• **ASSIGNMENT**:
Those lines of the following listing which contain the string "positions" should be returned.

• **MATERIAL SUPPLIED**:

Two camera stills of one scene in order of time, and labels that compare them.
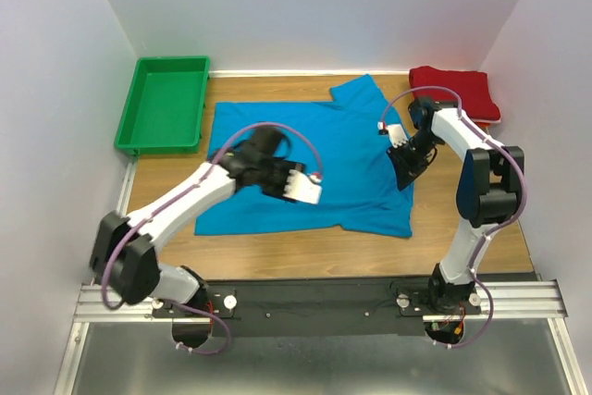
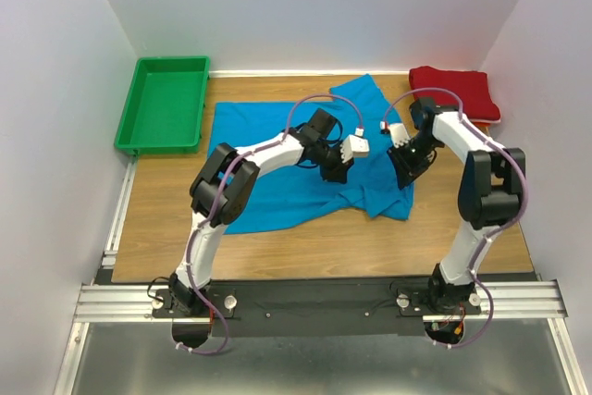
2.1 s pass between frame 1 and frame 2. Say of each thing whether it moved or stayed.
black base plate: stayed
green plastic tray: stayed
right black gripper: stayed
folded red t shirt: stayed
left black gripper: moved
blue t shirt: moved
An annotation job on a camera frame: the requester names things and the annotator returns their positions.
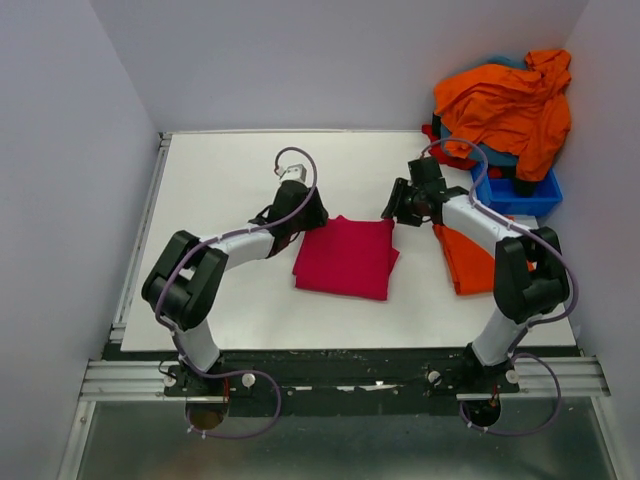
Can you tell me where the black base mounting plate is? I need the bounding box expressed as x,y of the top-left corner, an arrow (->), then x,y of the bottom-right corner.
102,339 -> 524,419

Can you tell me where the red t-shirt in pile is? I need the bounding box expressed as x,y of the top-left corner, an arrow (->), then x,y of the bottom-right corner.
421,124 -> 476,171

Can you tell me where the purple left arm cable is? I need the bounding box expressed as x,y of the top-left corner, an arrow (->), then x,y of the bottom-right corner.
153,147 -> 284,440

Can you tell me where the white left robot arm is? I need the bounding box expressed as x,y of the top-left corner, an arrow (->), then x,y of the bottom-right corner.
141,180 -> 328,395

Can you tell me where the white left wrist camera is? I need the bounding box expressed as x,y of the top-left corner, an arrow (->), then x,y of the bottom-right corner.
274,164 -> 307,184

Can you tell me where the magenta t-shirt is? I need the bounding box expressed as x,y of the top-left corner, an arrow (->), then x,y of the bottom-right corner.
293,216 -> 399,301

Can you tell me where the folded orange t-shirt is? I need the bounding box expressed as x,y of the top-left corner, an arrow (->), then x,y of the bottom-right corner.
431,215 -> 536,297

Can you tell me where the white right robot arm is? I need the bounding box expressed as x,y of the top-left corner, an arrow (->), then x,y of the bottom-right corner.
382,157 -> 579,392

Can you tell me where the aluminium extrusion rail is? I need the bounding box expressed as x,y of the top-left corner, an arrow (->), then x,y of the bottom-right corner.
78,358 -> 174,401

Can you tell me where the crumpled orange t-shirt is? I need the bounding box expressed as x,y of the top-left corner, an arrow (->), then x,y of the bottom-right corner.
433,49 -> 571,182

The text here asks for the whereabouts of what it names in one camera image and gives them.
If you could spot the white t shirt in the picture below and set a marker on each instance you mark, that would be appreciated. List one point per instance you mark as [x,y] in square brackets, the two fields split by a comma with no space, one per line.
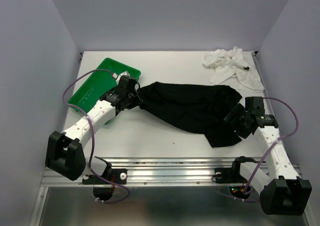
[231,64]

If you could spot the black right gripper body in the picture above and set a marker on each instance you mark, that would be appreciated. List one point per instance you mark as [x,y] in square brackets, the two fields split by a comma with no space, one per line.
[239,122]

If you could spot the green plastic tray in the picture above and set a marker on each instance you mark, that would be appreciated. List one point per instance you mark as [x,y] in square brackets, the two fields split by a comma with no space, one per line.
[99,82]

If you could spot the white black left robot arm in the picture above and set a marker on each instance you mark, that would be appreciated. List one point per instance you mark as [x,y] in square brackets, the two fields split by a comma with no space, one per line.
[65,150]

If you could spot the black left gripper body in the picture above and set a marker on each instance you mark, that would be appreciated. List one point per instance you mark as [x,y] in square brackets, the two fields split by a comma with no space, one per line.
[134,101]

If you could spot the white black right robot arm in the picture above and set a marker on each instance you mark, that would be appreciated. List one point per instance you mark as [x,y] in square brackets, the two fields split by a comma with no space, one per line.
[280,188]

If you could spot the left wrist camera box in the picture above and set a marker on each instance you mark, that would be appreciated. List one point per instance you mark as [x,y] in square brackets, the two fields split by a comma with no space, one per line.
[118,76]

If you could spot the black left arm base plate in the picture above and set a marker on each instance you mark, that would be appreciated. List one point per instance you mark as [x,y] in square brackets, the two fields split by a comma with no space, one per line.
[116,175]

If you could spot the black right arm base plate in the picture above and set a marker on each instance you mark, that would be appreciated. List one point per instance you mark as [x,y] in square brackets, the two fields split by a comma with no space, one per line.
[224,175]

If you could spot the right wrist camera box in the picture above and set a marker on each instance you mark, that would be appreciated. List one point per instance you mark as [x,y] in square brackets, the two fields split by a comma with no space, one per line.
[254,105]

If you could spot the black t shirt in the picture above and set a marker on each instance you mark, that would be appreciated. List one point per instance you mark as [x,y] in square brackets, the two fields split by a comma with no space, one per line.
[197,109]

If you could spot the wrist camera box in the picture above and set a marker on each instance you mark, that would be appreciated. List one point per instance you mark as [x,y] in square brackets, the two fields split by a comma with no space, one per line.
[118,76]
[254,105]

* * *

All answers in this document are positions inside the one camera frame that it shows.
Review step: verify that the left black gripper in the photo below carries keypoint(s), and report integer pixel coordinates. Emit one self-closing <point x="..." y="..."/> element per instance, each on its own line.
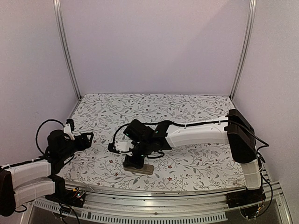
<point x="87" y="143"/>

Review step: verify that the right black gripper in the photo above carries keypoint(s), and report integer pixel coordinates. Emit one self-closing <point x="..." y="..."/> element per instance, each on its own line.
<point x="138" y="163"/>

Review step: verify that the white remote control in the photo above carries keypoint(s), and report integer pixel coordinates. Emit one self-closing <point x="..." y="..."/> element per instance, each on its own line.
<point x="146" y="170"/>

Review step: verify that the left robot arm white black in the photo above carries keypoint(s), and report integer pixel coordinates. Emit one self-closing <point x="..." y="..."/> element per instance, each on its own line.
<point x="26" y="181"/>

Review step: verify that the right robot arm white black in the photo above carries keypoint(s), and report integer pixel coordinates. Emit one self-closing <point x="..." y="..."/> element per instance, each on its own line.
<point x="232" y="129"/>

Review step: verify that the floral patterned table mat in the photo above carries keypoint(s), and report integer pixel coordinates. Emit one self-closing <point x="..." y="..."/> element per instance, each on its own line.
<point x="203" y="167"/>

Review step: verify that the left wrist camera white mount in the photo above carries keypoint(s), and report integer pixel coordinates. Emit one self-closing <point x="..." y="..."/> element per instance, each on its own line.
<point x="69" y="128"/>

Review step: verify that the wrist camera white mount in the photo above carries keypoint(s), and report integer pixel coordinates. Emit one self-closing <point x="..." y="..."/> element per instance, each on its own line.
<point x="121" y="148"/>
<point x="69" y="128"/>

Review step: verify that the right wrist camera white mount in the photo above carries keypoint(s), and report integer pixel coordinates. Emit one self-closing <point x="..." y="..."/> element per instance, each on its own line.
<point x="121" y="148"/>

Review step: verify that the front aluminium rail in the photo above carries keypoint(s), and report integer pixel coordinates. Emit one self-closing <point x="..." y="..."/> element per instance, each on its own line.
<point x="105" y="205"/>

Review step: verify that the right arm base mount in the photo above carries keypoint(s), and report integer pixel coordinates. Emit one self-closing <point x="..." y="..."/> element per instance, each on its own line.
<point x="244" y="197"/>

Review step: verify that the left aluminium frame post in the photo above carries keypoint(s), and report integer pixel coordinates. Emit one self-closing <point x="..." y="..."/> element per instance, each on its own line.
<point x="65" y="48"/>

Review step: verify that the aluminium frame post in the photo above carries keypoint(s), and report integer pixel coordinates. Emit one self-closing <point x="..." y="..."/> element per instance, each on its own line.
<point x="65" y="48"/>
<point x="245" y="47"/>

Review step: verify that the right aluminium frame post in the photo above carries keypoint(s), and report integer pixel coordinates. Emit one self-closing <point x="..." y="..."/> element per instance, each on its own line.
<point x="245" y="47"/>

---

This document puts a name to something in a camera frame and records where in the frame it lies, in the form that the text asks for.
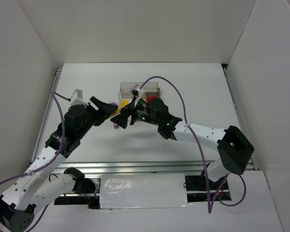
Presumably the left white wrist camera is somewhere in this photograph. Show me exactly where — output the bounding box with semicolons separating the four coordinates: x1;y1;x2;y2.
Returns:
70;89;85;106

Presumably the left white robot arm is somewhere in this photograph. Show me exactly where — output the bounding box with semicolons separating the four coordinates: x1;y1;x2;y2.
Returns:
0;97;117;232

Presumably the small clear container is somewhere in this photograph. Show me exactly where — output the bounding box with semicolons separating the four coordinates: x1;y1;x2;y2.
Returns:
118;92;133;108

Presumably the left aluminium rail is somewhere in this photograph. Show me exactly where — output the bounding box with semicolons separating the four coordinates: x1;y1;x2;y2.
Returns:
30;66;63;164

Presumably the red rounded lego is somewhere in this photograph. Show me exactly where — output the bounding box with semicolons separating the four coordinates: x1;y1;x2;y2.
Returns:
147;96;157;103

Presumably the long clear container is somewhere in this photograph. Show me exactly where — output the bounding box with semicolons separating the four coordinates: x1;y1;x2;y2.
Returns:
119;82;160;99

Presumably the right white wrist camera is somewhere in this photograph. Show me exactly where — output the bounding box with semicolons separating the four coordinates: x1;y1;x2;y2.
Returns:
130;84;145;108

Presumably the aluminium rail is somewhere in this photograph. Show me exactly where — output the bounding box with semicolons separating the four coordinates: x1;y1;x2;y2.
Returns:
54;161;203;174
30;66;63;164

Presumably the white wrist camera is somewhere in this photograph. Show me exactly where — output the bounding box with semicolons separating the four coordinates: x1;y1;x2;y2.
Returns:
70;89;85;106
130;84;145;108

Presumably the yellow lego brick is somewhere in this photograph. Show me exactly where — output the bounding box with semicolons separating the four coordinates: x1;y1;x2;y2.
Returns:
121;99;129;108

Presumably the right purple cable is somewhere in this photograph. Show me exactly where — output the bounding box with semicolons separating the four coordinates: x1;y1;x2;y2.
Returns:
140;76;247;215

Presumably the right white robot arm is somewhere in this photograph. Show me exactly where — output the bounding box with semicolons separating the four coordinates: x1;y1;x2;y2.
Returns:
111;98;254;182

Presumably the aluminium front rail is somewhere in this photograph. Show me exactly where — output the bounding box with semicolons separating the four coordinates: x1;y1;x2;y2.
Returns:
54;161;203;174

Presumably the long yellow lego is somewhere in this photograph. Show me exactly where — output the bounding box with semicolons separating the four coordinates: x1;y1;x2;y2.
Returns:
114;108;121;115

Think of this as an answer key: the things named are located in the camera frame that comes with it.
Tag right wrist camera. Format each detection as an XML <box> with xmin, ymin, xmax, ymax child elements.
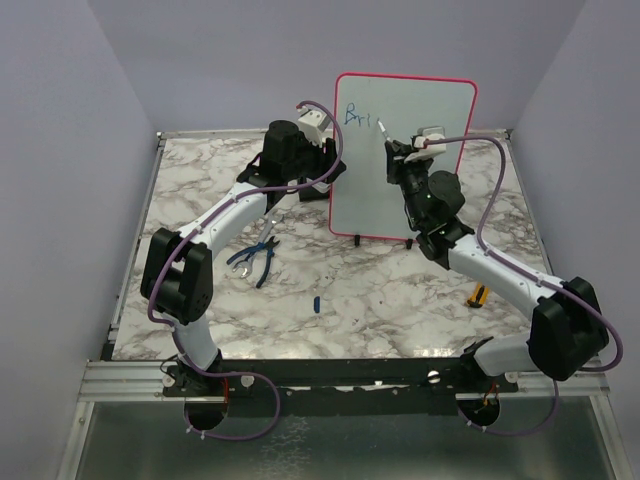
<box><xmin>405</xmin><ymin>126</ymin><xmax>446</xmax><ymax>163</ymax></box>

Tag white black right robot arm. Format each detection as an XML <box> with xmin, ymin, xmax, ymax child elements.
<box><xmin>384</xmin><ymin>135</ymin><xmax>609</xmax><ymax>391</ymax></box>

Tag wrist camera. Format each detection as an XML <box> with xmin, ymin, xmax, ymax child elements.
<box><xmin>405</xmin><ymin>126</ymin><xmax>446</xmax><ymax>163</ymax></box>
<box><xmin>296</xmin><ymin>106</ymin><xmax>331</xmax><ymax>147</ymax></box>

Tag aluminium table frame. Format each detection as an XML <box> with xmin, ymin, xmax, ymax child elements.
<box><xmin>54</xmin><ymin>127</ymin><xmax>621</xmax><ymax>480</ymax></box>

• **SOLUTION FOR THIS PROBLEM**:
An annotation job on a camera frame: the requester names things and the annotator returns their positions.
All answers in this document are positions inside the one camera frame that it shows.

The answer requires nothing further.